Zo zijn de doelen op het gebied van ammoniak en KRW haalbaar. Daar zijn geen peperdure technieken voor nodig. Het levert daarentegen een rijke biodiversiteit op. De ontwikkeling van de soortenrijkdom op de percelen van de familie Noordman, dat is iets waar ze heel trots op zijn. Met inrichtingsmaatregelen op het gebied van waterconservering en de aanleg van waterelementen en natuurstroken, komen al die soorten met elkaar in balans.
NIL blijft spannend
Met deze bedrijfsvoering wijkt het huidige bedrijf niet heel veel af van het model van opa Noordman. De familie zoekt haar heil niet in hightech maar gebruikt liever gezond verstand en meten=weten. Zo behalen ze met hard werken ook mooie waarden op emissie en C/N-verhouding, al blijft een natuurinclusief bedrijfsmodel voorlopig nog spannend!
Wat hebben NIL-boeren nodig?
Gerard besluit zijn verhaal met zijn zorgen over onzekerheid voor jonge boeren die de afslag naar een groenere toekomst niet durven te nemen vanwege gebrek aan vertrouwen in samenwerking met andere partners dan de huidige. Er heerst angst voor die groene afslag, deels uit onwetendheid maar er wordt ook argwaan gevoeld vanuit de agrarische omgeving, die niet wenst te veranderen.

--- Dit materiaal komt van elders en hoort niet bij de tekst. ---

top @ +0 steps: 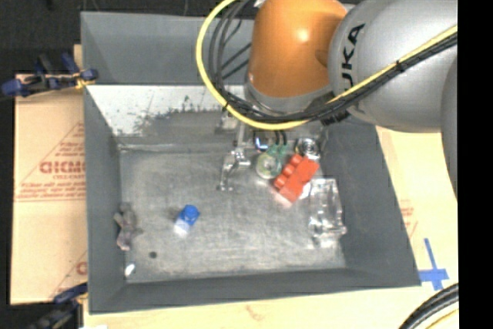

Boeren zijn gebaat bij langjarige pacht, passende beloning voor groen-blauwe diensten en stimulerend beleid van gebiedspartners. BBM is een mooi opstapje, maar volgens de aanwezigen moet de beloning steviger.
Afsluiting
Tot besluit werd er nog een rondje door de stallen gelopen, om met eigen ogen de dieren, de ligbedden, het vloersysteem en de potstal voor het jongvee te kunnen zien. Nog juist op tijd, voordat de aanwezige boeren zelf alweer in hun melkveestal moesten staan.